基础医学与临床 ›› 2019, Vol. 39 ›› Issue (4): 546-551.

• 研究论文 • 上一篇    下一篇

miR-216a-5p通过抑制HMGB1降低胃癌细胞系MGC-803的增殖和迁移

崔艳丽,李小亮,何利珍   

  1. 河南理工大学第一附属医院焦作市第二人民医院
  • 收稿日期:2018-08-06 修回日期:2018-12-09 出版日期:2019-04-05 发布日期:2019-03-26
  • 通讯作者: 崔艳丽 E-mail:cuiyanlijz@163.com

miR-216a-5p decreases proliferation and migration of gastric cancer cell line MGC-803 through targeting HMGB1

  • Received:2018-08-06 Revised:2018-12-09 Online:2019-04-05 Published:2019-03-26

摘要: 目的 探讨miR-216a-5p对胃癌细胞增殖和迁移的影响及其分子机制。方法 用Western blot检测胃癌和癌旁组织中高迁移率族蛋白1(HMGB1)的表达,RT-qPCR检测miR-216a-5p的表达。用人工合成的miR-216a-5p模拟物和其抑制物,转染胃癌细胞MGC-803。MTT检测细胞增殖,划痕法检测细胞迁移。双荧光素酶报告实验和Western blot检测miR-216a-5p和HMGB1之间的靶向关系。结果 与癌旁组织相比,HMGB1在胃癌组织中高表达,miR-216a-5p在胃癌组织中低表达(P < 0.05)。miR-216a-5p模拟物上调胃癌细胞miR-216a-5p的表达水平,抑制细胞的增殖和迁移;miR-216a-5p抑制物下调miR-216a-5p的表达水平,促进胃癌细胞的增殖和迁移(P < 0.05)。miR-216a-5p可作用于HMGB1的3’UTR并抑制其表达。结论 miR-216a-5p通过靶向抑制HMGB1的表达降低胃癌细胞系MGC-803的增殖和迁移。

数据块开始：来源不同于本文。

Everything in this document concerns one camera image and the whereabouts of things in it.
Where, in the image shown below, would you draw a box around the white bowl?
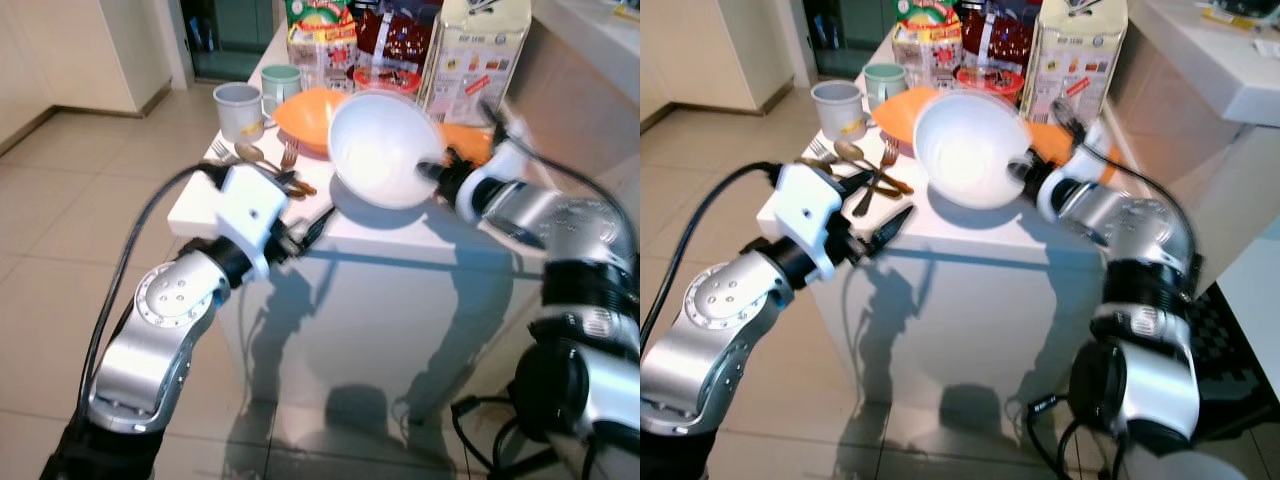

关键词: 胃癌, miR-216a-5p, HMGB1, MGC-803

Abstract: Objective To investigate the effect of miR-216a-5p on gastric cancer cell proliferation, migration and the underlying mechanism. Methods The protein expressions of high-mobility group box 1 (HMGB1) in gastric cancer tissue and non-tumor tissue were measured by Western blot, the expression of miR-216a-5p was measured by RT-qPCR. The miR-216a-5p mimic and inhibitor were synthetic and transfected into gastric cancer cell line MGC-803. Cell proliferation was detected by MTT method. Cell migration was detected by scratching assay. The target reaction between miR-216a-5p and HMGB1 was measured by Western blot and luciferase reporter assay. Results The expression of HMGB1 was elevated and miR-216a-5p was decreased in gastric cancer tissues compared to non-tumor tissues (P<0.05). miR-216a-5p mimic increased miR-216a-5p expression, inhibited cell proliferation and migration in gastric cancer cell line MGC-803. miR-216a-5p inhibitor decreased miR-216a-5p expression, promoted cell proliferation and migration in gastric cancer cells (P<0.05). MiR-216a-5p inhibited HMGB1 expression by directly binding to the 3’UTR of HMGB1. Conclusions miR-216a-5p may inhibit gastric cancer cell proliferation and migration by targeting HMGB1.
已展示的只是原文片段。